■ **Provided records**:
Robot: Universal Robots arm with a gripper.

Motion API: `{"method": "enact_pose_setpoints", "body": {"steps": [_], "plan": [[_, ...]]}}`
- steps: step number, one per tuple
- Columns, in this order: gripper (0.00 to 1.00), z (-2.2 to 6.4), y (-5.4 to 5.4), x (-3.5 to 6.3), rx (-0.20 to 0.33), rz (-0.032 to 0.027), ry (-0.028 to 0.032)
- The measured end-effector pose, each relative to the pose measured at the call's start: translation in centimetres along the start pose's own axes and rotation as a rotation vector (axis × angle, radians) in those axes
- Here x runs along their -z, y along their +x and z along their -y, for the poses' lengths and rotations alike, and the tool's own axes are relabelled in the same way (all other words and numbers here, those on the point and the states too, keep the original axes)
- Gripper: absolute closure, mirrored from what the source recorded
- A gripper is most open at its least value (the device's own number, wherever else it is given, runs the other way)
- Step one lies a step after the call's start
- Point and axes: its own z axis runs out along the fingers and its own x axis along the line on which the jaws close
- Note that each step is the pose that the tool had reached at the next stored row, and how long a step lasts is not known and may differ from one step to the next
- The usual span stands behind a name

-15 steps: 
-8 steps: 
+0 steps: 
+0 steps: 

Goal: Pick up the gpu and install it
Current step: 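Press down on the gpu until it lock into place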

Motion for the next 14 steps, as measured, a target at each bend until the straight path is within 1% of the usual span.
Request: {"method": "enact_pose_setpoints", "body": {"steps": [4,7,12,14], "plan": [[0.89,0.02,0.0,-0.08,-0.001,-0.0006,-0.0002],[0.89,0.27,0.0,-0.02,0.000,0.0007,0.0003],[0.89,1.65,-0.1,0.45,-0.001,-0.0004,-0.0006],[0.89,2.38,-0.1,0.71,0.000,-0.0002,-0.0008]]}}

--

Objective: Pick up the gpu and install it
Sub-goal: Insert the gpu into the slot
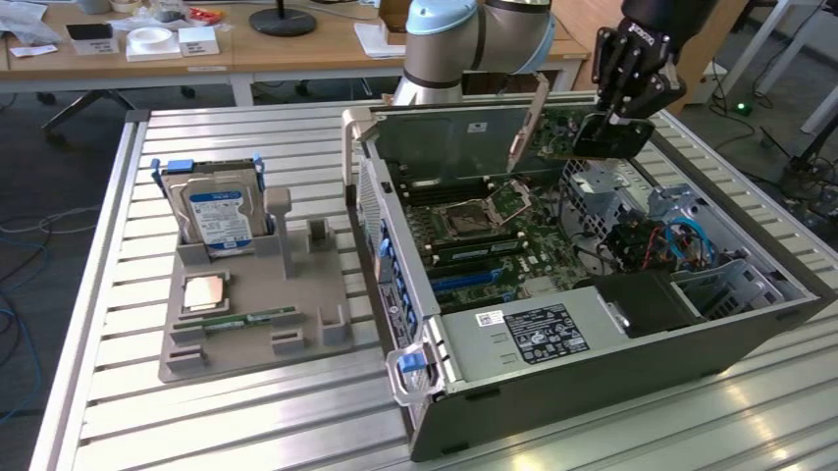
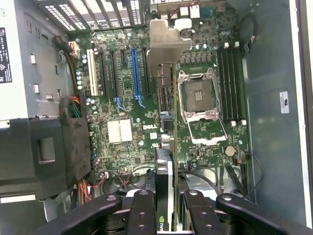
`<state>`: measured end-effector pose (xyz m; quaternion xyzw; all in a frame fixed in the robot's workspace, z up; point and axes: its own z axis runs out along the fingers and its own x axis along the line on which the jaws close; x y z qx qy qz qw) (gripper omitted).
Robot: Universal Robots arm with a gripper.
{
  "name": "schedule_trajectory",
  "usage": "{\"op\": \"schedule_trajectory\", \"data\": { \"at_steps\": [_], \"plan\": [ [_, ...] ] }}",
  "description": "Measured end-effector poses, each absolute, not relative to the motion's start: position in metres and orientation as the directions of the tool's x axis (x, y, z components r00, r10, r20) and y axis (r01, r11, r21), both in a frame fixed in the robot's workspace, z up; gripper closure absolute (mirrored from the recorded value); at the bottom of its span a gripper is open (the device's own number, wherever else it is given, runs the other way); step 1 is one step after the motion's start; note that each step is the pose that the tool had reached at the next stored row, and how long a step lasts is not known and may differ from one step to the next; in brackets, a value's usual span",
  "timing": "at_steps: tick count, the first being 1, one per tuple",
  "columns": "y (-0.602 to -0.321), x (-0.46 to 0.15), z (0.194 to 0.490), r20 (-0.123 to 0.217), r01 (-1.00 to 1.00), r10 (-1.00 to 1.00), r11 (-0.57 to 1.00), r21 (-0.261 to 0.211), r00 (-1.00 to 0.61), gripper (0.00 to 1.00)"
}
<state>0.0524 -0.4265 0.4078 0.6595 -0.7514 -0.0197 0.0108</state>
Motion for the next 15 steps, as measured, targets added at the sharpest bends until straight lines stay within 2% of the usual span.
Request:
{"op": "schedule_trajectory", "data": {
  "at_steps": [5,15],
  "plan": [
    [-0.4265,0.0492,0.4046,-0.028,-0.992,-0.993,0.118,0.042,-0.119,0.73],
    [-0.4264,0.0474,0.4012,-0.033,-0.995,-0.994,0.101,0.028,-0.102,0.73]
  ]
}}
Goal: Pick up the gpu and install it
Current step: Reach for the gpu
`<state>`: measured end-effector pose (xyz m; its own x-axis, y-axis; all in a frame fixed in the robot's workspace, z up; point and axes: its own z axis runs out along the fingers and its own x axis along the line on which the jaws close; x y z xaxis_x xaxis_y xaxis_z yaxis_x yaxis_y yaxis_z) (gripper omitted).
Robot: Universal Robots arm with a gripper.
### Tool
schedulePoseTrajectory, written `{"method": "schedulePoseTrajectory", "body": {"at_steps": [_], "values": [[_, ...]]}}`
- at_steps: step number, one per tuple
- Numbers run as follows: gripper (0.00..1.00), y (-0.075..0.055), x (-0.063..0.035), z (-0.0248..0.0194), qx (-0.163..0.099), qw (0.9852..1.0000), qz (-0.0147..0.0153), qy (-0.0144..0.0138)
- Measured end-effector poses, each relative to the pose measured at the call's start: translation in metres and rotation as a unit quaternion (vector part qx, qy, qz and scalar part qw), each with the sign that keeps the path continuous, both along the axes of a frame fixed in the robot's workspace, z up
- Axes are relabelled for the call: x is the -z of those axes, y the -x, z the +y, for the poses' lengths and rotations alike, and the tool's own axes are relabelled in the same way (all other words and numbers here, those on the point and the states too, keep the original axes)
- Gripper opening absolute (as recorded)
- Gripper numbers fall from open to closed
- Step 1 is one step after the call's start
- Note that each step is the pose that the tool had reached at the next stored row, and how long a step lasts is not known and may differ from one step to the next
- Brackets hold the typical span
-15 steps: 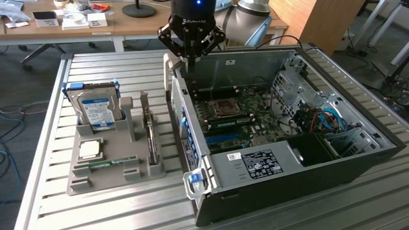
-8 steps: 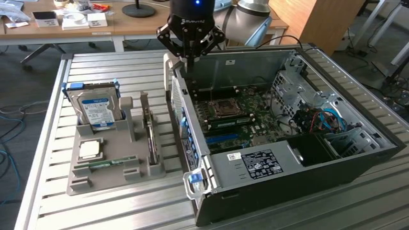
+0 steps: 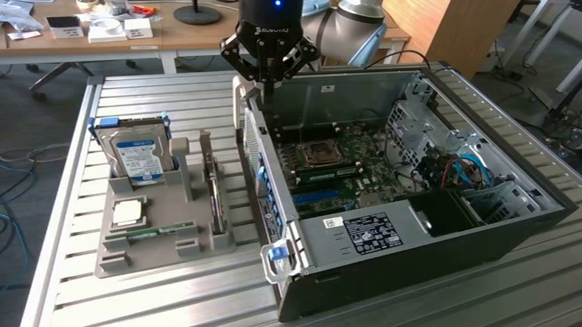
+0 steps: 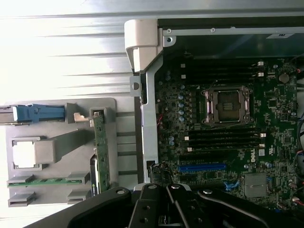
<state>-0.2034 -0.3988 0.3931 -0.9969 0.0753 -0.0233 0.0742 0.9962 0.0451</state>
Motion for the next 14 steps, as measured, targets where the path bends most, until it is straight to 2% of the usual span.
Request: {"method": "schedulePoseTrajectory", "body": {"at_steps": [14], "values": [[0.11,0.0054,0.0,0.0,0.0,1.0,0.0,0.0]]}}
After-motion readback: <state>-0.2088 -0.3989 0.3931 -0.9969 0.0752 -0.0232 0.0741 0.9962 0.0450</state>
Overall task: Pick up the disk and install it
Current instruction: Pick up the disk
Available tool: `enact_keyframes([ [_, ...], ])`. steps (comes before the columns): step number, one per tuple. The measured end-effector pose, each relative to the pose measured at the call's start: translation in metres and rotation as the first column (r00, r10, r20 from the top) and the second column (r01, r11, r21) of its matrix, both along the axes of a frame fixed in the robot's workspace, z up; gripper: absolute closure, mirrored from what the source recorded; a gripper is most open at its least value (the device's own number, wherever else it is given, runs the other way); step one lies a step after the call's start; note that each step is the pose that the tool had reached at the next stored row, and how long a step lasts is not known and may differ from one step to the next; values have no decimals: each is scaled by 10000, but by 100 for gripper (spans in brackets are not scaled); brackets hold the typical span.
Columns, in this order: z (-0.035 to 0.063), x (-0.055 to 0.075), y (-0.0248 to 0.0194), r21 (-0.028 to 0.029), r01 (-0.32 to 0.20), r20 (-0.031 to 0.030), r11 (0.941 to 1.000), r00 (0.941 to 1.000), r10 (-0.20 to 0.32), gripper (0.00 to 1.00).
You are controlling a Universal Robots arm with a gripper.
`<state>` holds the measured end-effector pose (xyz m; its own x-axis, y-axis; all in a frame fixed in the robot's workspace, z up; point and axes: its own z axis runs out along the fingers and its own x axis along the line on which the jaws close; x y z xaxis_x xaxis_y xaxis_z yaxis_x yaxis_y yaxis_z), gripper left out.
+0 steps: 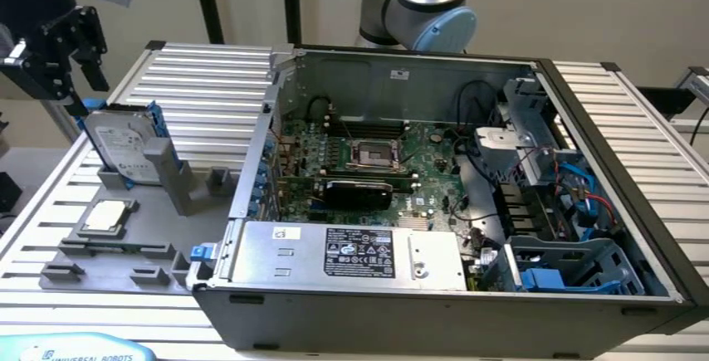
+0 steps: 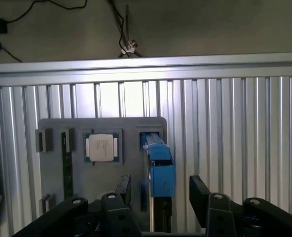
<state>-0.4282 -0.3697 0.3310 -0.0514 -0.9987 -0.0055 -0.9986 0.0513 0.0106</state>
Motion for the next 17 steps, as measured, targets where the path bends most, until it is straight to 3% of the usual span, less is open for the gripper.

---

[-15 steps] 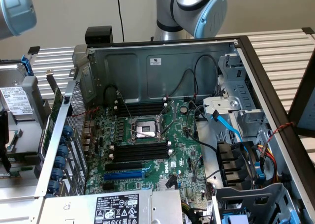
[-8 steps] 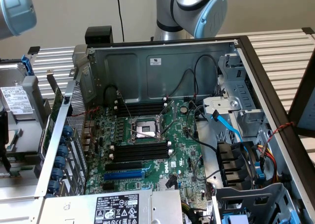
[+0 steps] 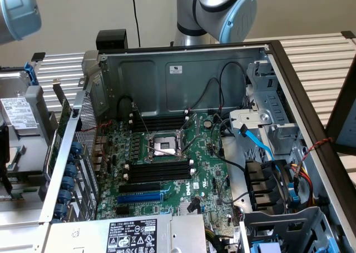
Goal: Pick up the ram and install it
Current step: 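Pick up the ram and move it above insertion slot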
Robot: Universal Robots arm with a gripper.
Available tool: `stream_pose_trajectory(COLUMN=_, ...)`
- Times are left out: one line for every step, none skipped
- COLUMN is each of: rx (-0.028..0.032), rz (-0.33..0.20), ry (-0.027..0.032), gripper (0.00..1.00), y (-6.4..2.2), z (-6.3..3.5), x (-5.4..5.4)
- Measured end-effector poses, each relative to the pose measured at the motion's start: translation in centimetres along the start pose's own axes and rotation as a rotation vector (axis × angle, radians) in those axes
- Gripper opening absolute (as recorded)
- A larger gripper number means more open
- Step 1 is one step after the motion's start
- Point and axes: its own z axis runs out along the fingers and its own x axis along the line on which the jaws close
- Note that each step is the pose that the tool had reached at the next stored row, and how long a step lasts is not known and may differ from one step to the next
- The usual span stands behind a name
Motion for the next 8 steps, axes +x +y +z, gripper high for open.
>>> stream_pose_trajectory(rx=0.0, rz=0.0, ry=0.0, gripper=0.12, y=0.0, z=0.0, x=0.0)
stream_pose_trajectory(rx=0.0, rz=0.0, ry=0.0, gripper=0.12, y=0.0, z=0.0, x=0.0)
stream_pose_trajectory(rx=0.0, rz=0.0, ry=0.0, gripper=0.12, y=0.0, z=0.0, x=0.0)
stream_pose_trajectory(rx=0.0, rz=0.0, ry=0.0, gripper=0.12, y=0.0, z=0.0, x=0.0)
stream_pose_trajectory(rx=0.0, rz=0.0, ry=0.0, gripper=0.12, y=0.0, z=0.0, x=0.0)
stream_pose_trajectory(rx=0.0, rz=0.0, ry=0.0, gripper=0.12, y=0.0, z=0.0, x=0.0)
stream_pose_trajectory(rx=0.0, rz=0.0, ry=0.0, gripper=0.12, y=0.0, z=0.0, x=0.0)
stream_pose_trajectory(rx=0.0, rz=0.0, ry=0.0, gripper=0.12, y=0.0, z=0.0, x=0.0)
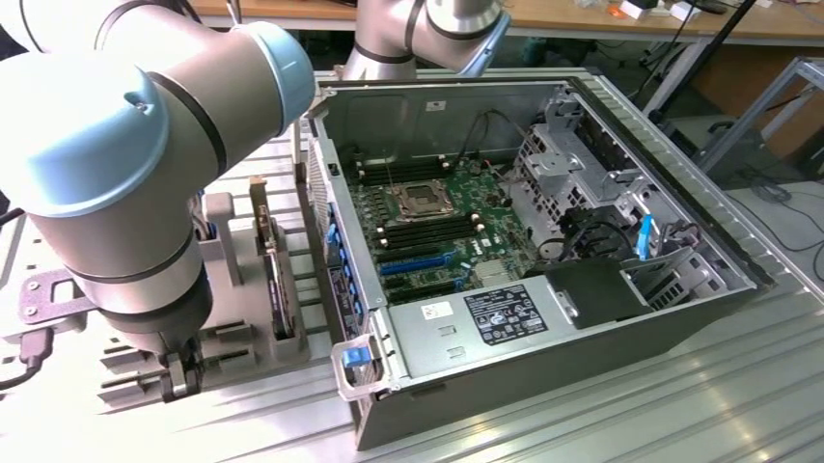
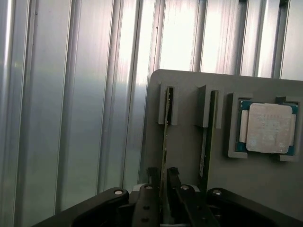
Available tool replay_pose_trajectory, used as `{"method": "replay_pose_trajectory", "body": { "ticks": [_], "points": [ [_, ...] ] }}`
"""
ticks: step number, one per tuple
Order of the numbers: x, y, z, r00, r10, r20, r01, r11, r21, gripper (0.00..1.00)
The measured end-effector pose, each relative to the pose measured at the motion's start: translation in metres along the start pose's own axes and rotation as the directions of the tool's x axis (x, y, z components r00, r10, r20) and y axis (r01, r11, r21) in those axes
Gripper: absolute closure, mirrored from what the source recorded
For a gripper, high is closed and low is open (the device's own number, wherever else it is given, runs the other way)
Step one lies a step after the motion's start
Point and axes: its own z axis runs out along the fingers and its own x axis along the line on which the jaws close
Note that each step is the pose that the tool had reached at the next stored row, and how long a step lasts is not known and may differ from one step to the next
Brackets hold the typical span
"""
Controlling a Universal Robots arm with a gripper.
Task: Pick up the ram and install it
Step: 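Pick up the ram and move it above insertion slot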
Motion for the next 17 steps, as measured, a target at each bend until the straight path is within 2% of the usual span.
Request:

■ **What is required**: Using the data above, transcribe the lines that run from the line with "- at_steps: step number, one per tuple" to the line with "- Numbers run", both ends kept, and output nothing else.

■ **Response to the task**:
- at_steps: step number, one per tuple
- Numbers run as follows: gripper (0.00..1.00), y (-0.075..0.055), x (-0.063..0.035), z (-0.0248..0.0194), qx (-0.163..0.099), qw (0.9852..1.0000), qz (-0.0147..0.0153), qy (-0.0144..0.0138)

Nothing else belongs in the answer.